We first sample a subset from each feature, and then cluster features to k-visual words by KMEANS algorithm. After that, we construct a spatio-temporal bigraph in which node is represented by visual words, and edge stands for the spatio-temporal relationship between visual words. Then, we employ a k-way segmentation algorithm to segment this bigraph. By this way, visual words with strong spatio-temporal relationship are fused while visual words with weak spatio-temporal relationship are segmented. Finally, a spatio-temporal information-based video representation is used to encode videos.

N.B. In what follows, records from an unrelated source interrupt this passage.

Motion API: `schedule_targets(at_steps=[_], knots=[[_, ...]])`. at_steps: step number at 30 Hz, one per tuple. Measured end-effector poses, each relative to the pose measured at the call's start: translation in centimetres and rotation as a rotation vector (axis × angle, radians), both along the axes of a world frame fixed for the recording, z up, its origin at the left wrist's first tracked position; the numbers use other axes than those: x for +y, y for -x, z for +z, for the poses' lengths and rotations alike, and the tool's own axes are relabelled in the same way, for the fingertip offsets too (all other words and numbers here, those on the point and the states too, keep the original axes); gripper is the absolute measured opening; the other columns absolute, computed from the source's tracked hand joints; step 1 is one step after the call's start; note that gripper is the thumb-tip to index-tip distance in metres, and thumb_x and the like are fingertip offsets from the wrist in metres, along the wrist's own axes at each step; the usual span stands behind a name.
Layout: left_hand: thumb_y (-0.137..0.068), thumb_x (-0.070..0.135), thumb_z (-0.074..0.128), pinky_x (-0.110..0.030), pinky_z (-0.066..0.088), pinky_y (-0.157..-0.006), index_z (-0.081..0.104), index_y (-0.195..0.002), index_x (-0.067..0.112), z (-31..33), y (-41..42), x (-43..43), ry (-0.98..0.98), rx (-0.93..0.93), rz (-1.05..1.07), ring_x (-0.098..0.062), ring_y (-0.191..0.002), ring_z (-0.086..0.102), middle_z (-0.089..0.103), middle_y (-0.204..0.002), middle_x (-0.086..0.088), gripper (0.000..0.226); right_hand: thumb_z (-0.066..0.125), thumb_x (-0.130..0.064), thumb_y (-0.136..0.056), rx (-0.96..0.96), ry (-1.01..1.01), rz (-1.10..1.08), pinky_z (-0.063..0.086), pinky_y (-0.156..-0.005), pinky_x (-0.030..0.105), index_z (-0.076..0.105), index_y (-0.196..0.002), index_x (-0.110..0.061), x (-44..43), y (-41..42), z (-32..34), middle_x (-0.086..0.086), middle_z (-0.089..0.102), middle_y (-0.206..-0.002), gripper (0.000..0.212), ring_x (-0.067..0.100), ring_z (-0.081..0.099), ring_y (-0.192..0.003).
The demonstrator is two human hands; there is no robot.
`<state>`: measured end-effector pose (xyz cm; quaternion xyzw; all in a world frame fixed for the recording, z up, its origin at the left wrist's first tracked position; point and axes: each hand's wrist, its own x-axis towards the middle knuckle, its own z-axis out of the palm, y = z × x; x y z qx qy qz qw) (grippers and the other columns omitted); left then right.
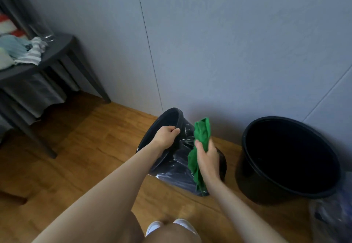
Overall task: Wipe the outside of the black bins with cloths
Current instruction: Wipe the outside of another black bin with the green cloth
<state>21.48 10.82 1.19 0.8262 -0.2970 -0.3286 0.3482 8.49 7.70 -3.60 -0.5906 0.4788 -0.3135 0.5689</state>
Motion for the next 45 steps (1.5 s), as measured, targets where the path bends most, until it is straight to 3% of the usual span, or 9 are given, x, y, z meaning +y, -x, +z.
schedule_targets(at_steps=[5, 9, 14, 18, 25, 30, 34, 41, 45], knots=[[-0.098, 0.024, 0.040, -0.028, 0.037, -0.064, 0.056, -0.075, 0.010, -0.6, 0.4, -1.2, 0.027, 0.017, -0.007, -0.016, -0.075, 0.049, 0.053, -0.073, -0.003, 0.031, 0.047, -0.036, -0.094, 0.300, 0.319, 0.130, 0.032, -0.108, 0.039, 0.023, -0.147, -0.029, 1.1, -2.0, -2.0, -0.009, 0.023, -0.153, 0.059, 0.017, 0.020, -0.139], [-0.098, 0.025, 0.039, -0.031, 0.039, -0.071, 0.050, -0.077, 0.013, -1.1, 0.6, -1.9, 0.070, 0.116, 0.041, -0.015, -0.075, 0.047, 0.049, -0.075, -0.003, 0.026, 0.017, -0.056, -0.087, 0.540, 0.479, 0.155, 0.022, -0.109, 0.047, 0.019, -0.148, -0.027, 1.0, -3.2, -2.4, -0.006, 0.012, -0.157, 0.067, 0.022, 0.012, -0.143], [-0.097, 0.024, 0.040, -0.040, 0.046, -0.078, 0.055, -0.091, 0.002, -1.3, 0.0, -2.0, 0.072, 0.107, 0.016, -0.019, -0.079, 0.052, 0.056, -0.083, -0.008, 0.027, -0.005, -0.052, -0.082, 0.512, 0.472, 0.127, 0.008, -0.116, 0.048, 0.012, -0.149, -0.028, 0.2, -4.9, -3.2, -0.004, 0.009, -0.158, 0.072, 0.018, 0.003, -0.145], [-0.097, 0.023, 0.040, -0.041, 0.047, -0.080, 0.055, -0.098, 0.000, -1.3, -1.4, -1.3, 0.067, 0.100, 0.026, -0.024, -0.083, 0.053, 0.057, -0.087, -0.013, 0.028, -0.003, -0.052, -0.084, 0.531, 0.482, 0.187, 0.009, -0.117, 0.044, 0.012, -0.149, -0.031, -0.7, -6.0, -3.3, -0.006, 0.008, -0.158, 0.070, 0.016, 0.002, -0.145], [-0.098, 0.028, 0.038, -0.051, 0.047, -0.095, 0.056, -0.106, 0.011, -1.7, -2.1, 0.1, 0.059, 0.105, 0.031, -0.028, -0.100, 0.059, 0.063, -0.103, -0.014, 0.025, 0.032, -0.037, -0.098, 0.601, 0.306, 0.174, 0.023, -0.109, 0.049, 0.036, -0.142, -0.026, -4.8, -5.4, -4.7, -0.005, 0.026, -0.153, 0.046, 0.018, 0.018, -0.141], [-0.098, 0.026, 0.039, -0.046, 0.050, -0.087, 0.055, -0.096, 0.013, -1.5, -1.5, -0.2, 0.077, 0.123, 0.043, -0.029, -0.091, 0.060, 0.062, -0.094, -0.013, 0.021, 0.039, -0.034, -0.095, 0.561, 0.400, 0.099, 0.031, -0.102, 0.044, 0.041, -0.140, -0.026, -2.4, -4.8, -4.1, -0.003, 0.036, -0.147, 0.045, 0.022, 0.026, -0.134], [-0.097, 0.023, 0.042, -0.036, 0.045, -0.070, 0.051, -0.087, 0.004, -1.4, -1.4, -0.2, 0.090, 0.150, 0.078, -0.017, -0.073, 0.051, 0.055, -0.078, -0.005, 0.024, 0.025, -0.044, -0.086, 0.444, 0.523, 0.076, 0.038, -0.092, 0.042, 0.048, -0.134, -0.028, 0.0, -6.8, -2.1, -0.003, 0.045, -0.140, 0.055, 0.024, 0.037, -0.126], [-0.098, 0.027, 0.040, -0.049, 0.050, -0.090, 0.057, -0.100, 0.012, -1.0, -1.5, 0.3, 0.055, 0.110, 0.047, -0.029, -0.096, 0.060, 0.063, -0.098, -0.012, 0.023, 0.032, -0.036, -0.098, 0.618, 0.347, 0.188, 0.002, -0.116, 0.047, 0.044, -0.138, -0.025, -5.7, -6.7, -4.4, -0.007, 0.033, -0.150, 0.043, 0.015, 0.016, -0.142], [-0.101, 0.024, 0.036, -0.036, 0.048, -0.088, 0.053, -0.091, 0.021, -0.7, -1.9, 1.0, 0.038, 0.103, 0.070, -0.018, -0.096, 0.057, 0.060, -0.099, -0.007, 0.019, 0.034, -0.033, -0.098, 0.664, 0.273, 0.200, 0.010, -0.117, 0.041, 0.044, -0.138, -0.018, -7.3, -4.9, -6.6, -0.001, 0.034, -0.150, 0.044, 0.018, 0.020, -0.142]])
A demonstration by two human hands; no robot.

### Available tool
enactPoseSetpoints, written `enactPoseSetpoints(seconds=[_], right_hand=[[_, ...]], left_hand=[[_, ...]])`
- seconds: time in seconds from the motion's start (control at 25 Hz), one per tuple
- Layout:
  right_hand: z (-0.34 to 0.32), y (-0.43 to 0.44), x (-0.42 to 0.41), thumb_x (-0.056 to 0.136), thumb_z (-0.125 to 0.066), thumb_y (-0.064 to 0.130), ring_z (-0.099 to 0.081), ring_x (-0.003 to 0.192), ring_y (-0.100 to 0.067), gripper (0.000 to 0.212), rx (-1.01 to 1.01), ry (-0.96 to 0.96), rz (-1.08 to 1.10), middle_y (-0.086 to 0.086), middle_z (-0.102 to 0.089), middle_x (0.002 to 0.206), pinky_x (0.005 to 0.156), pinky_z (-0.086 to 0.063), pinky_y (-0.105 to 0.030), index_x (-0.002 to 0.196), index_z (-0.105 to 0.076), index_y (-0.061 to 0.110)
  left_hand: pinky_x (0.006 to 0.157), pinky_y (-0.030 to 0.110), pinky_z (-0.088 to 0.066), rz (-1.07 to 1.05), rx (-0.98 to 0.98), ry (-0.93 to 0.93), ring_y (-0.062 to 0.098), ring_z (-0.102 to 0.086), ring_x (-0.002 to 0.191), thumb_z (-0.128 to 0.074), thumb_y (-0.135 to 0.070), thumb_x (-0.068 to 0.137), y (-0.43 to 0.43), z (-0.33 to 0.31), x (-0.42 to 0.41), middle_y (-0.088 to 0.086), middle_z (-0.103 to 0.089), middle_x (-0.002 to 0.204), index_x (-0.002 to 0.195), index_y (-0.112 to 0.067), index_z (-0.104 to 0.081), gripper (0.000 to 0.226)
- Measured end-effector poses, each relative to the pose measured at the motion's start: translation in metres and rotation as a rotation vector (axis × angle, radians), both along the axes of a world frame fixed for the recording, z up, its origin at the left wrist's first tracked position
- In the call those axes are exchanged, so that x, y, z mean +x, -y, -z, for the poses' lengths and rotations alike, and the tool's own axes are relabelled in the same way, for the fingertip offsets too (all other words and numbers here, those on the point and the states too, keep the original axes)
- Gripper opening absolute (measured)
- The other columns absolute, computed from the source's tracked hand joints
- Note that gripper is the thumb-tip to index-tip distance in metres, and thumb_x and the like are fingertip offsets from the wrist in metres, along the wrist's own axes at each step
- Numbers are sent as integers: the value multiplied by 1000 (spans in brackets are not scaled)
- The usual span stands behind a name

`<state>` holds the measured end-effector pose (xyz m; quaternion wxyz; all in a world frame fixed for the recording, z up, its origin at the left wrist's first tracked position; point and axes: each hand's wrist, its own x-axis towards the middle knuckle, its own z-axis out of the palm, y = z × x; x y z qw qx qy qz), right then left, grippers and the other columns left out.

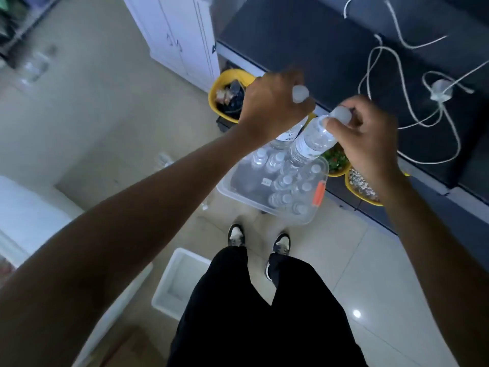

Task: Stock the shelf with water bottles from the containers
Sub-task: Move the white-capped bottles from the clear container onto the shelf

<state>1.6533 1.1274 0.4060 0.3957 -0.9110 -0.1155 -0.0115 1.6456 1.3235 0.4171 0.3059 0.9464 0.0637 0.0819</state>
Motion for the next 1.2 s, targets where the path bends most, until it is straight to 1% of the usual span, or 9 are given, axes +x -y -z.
enactPoseSetpoints(seconds=[0.24,0.36,0.48,0.52,0.64,0.76,0.92,1.08,1.2], right_hand=[[-168,59,18,81,-77,41,-61,69,-15,25,96,209,164,-7,-71,79,68,-54,-45,90,-67,20],[-235,100,41,83,-77,40,-58,66,-12,17,209,308,217,4,-69,72,66,-53,-44,86,-70,24],[-276,142,68,88,-73,35,-56,69,-17,25,152,423,224,-14,-71,81,66,-48,-40,96,-73,11],[-283,155,77,88,-72,34,-56,69,-14,26,143,449,227,-12,-73,81,67,-47,-38,97,-74,10],[-289,201,110,87,-72,27,-55,62,6,17,139,453,235,22,-68,68,66,-43,-15,89,-72,10],[-276,241,146,84,-74,38,-51,59,-1,24,61,461,299,12,-62,65,62,-41,-18,81,-68,15],[-249,286,181,79,-71,44,-57,68,-12,35,0,428,377,-10,-68,72,69,-54,-40,85,-71,10],[-234,318,198,81,-69,46,-55,64,-15,39,-29,419,480,-7,-64,68,67,-49,-33,89,-72,9],[-225,320,205,87,-70,36,-55,55,1,27,124,426,494,12,-61,57,59,-46,-20,89,-70,9]], left_hand=[[58,32,-41,170,-131,389,23,-62,70,-62,-42,74,35,-165,52,-3,-64,70,82,-17,-61,27],[57,31,-40,262,-211,485,16,-55,63,-63,-38,77,65,-225,85,-6,-57,65,82,-16,-57,23],[59,32,-40,329,-211,542,14,-49,64,-61,-34,83,96,-254,121,-6,-55,69,89,-9,-62,26],[60,32,-41,349,-187,541,15,-50,65,-59,-34,84,108,-258,131,-5,-56,71,92,-8,-63,27],[66,34,-46,377,-99,532,23,-61,75,-56,-37,86,151,-256,165,2,-67,81,98,-9,-64,31],[68,34,-45,390,-51,501,32,-66,84,-58,-36,88,193,-243,192,10,-71,88,99,-9,-64,30],[71,38,-50,391,-25,456,37,-67,89,-59,-34,89,242,-227,216,14,-72,96,101,-7,-63,30],[69,39,-52,375,-91,480,33,-66,84,-59,-32,85,279,-218,227,10,-71,92,96,-8,-65,27],[72,34,-51,307,-198,504,23,-62,90,-64,-34,84,291,-197,234,2,-66,99,104,-14,-67,28]])
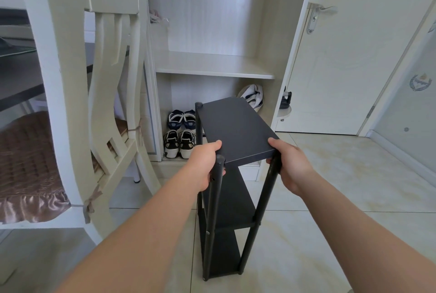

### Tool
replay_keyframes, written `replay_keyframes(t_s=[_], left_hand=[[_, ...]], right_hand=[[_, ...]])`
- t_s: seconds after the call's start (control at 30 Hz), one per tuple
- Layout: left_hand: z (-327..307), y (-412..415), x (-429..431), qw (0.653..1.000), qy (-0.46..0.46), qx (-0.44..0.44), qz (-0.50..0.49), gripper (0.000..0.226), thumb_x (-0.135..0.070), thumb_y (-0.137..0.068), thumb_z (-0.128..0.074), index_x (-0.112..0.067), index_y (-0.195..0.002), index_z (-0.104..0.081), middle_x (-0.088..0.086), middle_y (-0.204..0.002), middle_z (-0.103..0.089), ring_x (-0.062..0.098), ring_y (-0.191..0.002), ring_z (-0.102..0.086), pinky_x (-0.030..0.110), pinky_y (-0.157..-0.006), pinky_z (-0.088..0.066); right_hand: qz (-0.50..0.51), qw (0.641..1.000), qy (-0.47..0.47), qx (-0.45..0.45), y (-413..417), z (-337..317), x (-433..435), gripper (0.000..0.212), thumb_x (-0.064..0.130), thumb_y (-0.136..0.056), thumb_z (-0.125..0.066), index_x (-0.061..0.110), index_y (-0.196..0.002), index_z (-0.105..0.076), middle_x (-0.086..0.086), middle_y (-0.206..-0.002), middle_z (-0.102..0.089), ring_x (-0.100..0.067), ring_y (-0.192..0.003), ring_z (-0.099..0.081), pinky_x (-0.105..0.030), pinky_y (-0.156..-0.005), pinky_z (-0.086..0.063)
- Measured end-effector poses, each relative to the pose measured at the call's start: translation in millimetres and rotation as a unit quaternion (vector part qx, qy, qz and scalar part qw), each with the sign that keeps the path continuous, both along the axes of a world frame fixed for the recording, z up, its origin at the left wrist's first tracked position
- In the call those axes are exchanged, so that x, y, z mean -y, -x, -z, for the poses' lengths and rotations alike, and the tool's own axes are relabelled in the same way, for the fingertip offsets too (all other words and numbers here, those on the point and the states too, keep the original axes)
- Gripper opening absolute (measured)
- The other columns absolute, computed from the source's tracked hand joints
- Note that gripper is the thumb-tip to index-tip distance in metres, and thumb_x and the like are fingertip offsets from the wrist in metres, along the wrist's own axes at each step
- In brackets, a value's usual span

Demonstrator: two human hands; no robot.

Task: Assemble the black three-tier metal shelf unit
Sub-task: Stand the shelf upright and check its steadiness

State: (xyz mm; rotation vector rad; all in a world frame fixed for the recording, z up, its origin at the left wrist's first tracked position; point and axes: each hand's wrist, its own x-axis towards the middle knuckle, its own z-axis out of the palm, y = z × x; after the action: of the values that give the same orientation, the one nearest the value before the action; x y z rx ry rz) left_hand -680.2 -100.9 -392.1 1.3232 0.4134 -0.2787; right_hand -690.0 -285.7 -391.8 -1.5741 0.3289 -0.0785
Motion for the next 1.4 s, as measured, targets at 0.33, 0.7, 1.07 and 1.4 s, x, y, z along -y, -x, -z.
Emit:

3.2.1 Spatio-temporal bigraph

Let’s say two features named fea1 and fea2, and the visual words of these two features are \( \left\{{W}_i^{fea1}\left|1\le i\le {k}^{fea1}\right.\right\} \) and \( \left\{{W}_i^{fea2}\left|1\le i\le {k}^{fea2}\right.\right\} \), k fea1 and k fea2 stand for the amount of visual words in fea1 and fea2. We can construct a bigraph G = (V, E) for these visual words. V is \( \left\{{W}_i^{\mathrm{fea}1}\left|1\le i\le {k}^{\mathrm{fea}1}\right.\right\}{\displaystyle \cup}\left\{{W}_i^{\mathrm{fea}2}\left|1\le i\le {k}^{\mathrm{fea}2}\right.\right\} \), and E is the adjacency matrix of this bigraph:
$$ E=\left[\begin{array}{cc}\hfill 0\hfill & \hfill S\hfill \\ {}\hfill {S}^{\mathrm{T}}\hfill & \hfill 0\hfill \end{array}\right] $$
where S is
$$ S\left(i,j\right)={\displaystyle {\sum}_V{\mathrm{DM}}_V\left(i,j\right)\kern1em =\kern1em {\displaystyle {\sum}_V{\displaystyle {\sum}_{p\in {W}_i^{\mathrm{fea}1},q\in {W}_j^{\mathrm{fea}2}}\left(d\left(p,q\right)\right)}}} $$
and p, q are two feature descriptors from two features, d(p, q) is the L1 distance of their spatio-temporal coordinates.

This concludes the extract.